== Work instruction ==
Below this line are records; write out exactly the lines from the one containing "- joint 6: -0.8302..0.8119" through the one containing "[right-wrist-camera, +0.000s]", with the pictures left out.

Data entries
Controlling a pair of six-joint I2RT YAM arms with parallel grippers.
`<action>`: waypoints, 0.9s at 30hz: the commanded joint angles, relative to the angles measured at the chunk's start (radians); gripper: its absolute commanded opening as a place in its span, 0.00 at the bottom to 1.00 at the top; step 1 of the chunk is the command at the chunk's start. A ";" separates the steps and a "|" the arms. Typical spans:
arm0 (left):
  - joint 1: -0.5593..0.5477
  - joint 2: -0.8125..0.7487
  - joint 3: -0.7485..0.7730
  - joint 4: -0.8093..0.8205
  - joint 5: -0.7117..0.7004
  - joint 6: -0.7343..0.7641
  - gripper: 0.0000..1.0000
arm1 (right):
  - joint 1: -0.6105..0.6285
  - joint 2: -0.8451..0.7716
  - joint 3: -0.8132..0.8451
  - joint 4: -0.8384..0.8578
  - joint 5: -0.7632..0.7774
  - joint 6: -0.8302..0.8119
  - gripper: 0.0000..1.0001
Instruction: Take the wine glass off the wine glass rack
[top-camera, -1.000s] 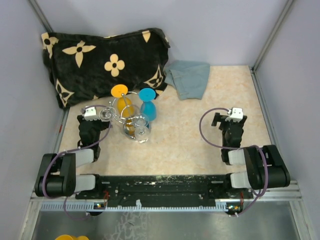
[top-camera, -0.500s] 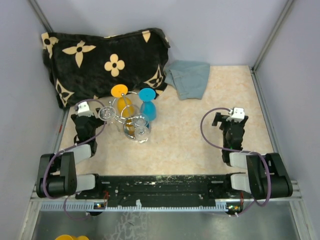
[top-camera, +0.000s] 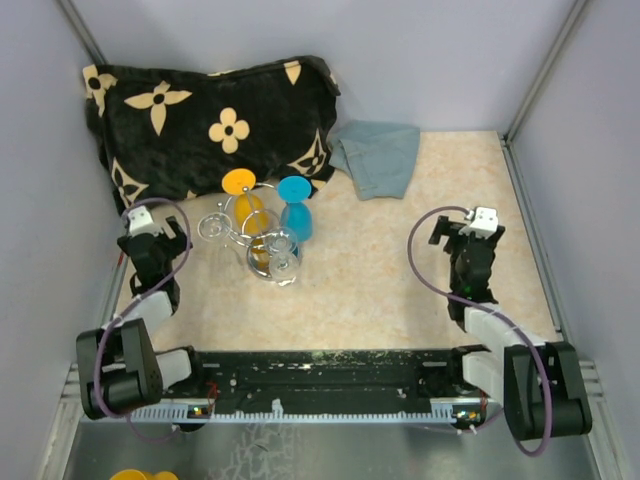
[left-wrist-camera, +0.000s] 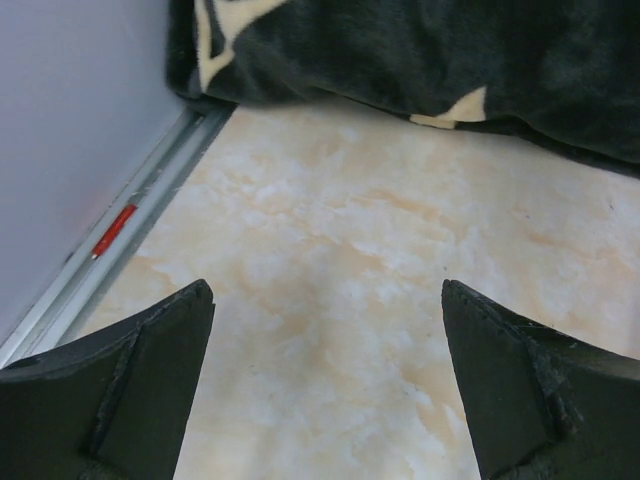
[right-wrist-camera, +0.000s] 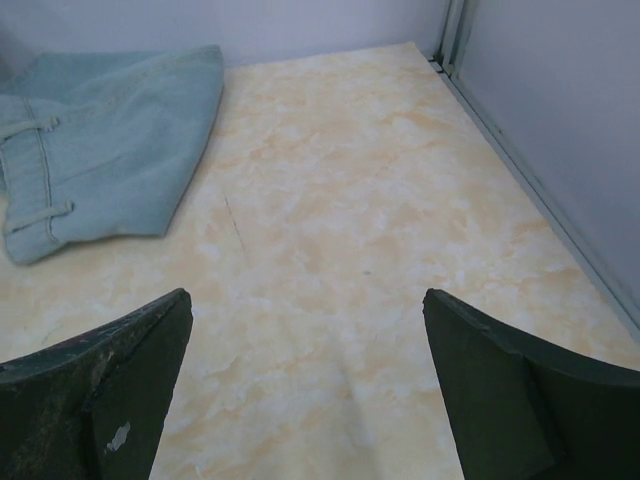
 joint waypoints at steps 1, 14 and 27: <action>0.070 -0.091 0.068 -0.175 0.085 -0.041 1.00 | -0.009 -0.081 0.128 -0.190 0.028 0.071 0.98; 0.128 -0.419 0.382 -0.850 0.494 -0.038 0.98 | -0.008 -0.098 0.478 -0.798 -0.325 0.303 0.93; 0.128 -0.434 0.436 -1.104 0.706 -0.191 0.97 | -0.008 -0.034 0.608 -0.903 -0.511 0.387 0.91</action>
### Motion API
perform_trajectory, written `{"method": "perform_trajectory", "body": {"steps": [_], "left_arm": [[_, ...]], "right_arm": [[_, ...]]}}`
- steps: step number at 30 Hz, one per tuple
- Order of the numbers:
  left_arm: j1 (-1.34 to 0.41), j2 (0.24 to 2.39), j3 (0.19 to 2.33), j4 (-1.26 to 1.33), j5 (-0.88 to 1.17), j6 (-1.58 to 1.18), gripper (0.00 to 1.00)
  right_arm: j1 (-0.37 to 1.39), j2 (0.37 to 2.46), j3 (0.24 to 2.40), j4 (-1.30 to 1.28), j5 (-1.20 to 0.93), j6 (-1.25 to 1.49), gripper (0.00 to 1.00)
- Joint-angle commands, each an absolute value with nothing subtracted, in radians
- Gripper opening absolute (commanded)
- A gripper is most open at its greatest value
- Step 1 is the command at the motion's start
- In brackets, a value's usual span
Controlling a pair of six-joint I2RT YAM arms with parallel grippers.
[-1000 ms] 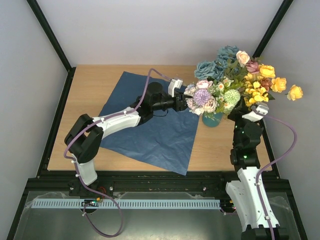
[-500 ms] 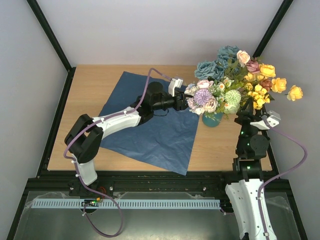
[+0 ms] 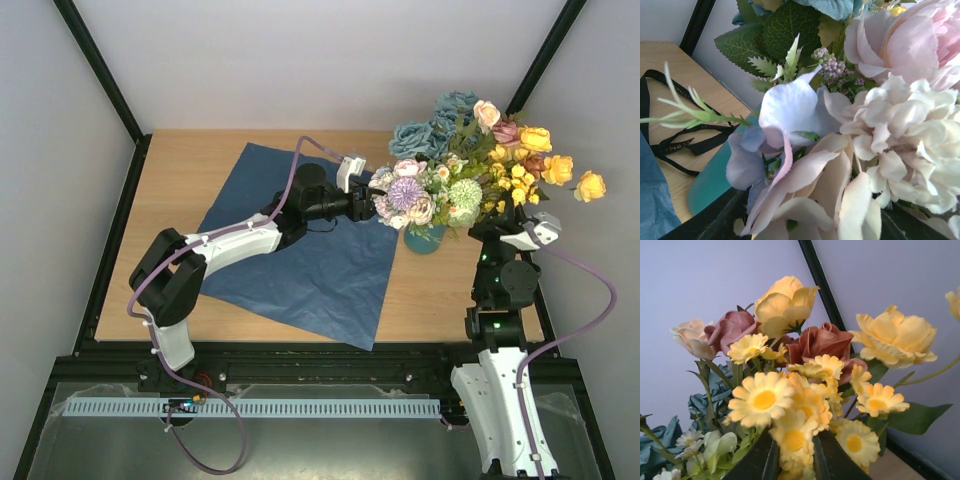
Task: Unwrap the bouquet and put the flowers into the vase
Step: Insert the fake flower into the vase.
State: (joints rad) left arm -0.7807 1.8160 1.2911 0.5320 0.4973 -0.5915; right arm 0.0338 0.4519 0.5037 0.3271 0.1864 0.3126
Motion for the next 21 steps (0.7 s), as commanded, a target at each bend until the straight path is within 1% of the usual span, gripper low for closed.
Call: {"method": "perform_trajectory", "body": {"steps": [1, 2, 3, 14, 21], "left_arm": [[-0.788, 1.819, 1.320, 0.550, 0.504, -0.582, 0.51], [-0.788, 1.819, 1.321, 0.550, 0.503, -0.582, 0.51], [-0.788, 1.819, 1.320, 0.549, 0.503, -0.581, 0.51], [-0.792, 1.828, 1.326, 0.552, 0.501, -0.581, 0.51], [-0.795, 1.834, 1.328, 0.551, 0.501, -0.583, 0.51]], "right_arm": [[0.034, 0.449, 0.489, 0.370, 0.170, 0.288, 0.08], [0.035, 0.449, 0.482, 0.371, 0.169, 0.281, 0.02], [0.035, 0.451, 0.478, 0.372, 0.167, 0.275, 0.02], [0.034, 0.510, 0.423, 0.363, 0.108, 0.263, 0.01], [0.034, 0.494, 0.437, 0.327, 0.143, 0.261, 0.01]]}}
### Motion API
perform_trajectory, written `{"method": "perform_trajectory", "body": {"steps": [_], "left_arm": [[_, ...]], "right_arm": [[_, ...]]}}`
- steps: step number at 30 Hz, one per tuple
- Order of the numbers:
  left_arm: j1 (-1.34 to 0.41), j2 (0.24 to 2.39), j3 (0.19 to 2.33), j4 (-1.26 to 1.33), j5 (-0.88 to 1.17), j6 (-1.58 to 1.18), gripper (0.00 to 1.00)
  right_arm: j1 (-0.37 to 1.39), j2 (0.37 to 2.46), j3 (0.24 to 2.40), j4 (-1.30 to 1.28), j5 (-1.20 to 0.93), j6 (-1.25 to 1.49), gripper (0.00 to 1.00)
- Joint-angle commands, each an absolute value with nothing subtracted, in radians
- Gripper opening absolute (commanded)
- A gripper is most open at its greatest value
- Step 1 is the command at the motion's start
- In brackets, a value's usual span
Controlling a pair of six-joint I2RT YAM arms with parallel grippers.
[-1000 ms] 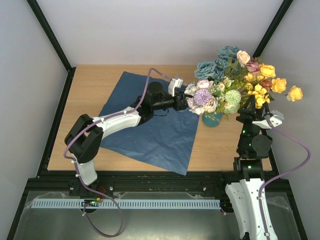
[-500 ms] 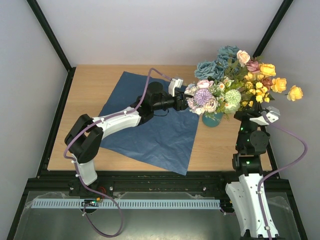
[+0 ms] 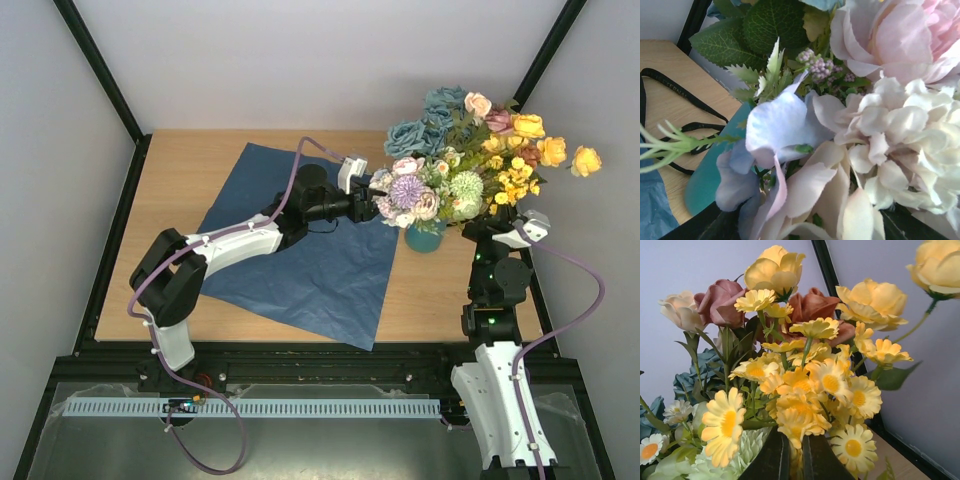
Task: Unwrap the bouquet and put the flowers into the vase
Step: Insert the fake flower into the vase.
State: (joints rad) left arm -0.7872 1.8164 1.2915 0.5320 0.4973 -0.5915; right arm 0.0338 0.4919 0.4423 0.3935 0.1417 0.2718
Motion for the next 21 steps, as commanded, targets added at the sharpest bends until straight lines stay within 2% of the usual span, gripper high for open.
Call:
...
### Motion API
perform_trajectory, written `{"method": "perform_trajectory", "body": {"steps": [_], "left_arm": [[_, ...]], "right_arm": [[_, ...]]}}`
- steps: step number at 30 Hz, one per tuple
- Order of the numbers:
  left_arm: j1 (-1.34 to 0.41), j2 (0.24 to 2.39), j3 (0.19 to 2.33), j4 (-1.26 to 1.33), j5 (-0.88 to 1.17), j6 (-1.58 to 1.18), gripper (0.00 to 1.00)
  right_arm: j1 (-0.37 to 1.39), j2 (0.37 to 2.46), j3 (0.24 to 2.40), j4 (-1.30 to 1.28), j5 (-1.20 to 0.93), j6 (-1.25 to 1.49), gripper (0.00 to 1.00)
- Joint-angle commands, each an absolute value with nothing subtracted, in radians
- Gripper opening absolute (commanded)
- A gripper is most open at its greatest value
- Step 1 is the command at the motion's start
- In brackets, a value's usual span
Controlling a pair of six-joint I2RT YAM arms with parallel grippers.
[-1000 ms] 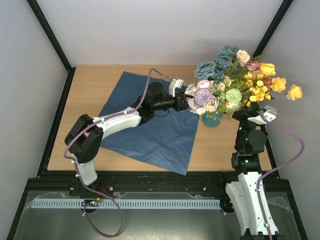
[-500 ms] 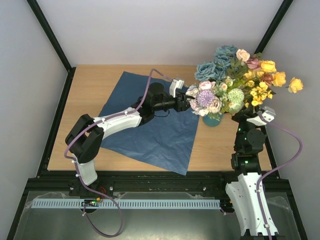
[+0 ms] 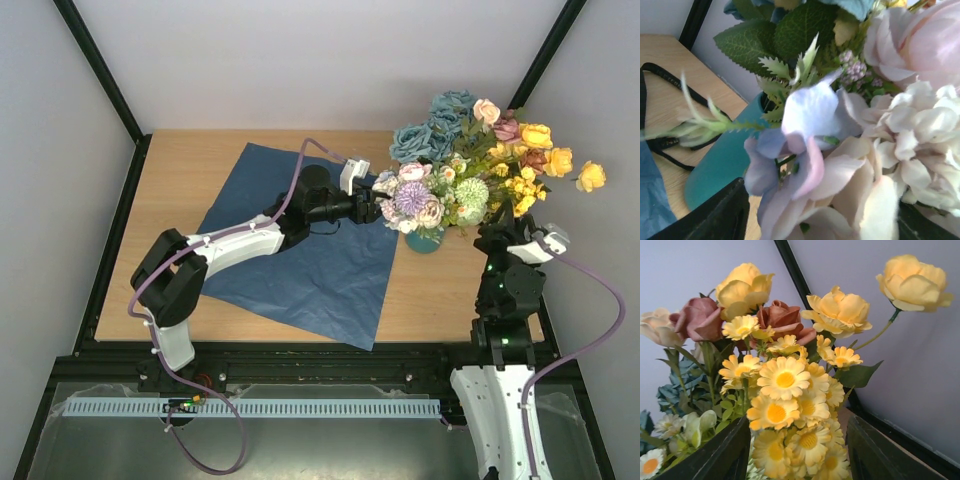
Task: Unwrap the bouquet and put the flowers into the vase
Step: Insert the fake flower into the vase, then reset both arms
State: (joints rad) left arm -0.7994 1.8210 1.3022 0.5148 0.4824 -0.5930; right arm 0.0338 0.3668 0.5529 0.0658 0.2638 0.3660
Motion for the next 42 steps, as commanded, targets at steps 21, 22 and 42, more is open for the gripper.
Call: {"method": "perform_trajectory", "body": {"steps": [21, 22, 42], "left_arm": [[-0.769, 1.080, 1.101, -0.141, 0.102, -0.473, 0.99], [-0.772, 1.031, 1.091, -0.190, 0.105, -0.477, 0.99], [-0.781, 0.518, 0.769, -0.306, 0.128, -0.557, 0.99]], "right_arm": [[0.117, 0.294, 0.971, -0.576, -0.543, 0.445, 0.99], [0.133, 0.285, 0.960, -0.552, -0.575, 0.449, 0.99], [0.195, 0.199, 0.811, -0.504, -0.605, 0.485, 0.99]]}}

== Solution ==
  - joint 6: -0.8302..0.8119
  - gripper: 0.0000..1.0001
Instruction: Take the wine glass off the wine glass rack
[top-camera, -1.000s] 
[top-camera, -0.500s] 
[top-camera, +0.000s] 
[left-wrist-camera, +0.000s] 
[right-wrist-camera, +0.000s] 

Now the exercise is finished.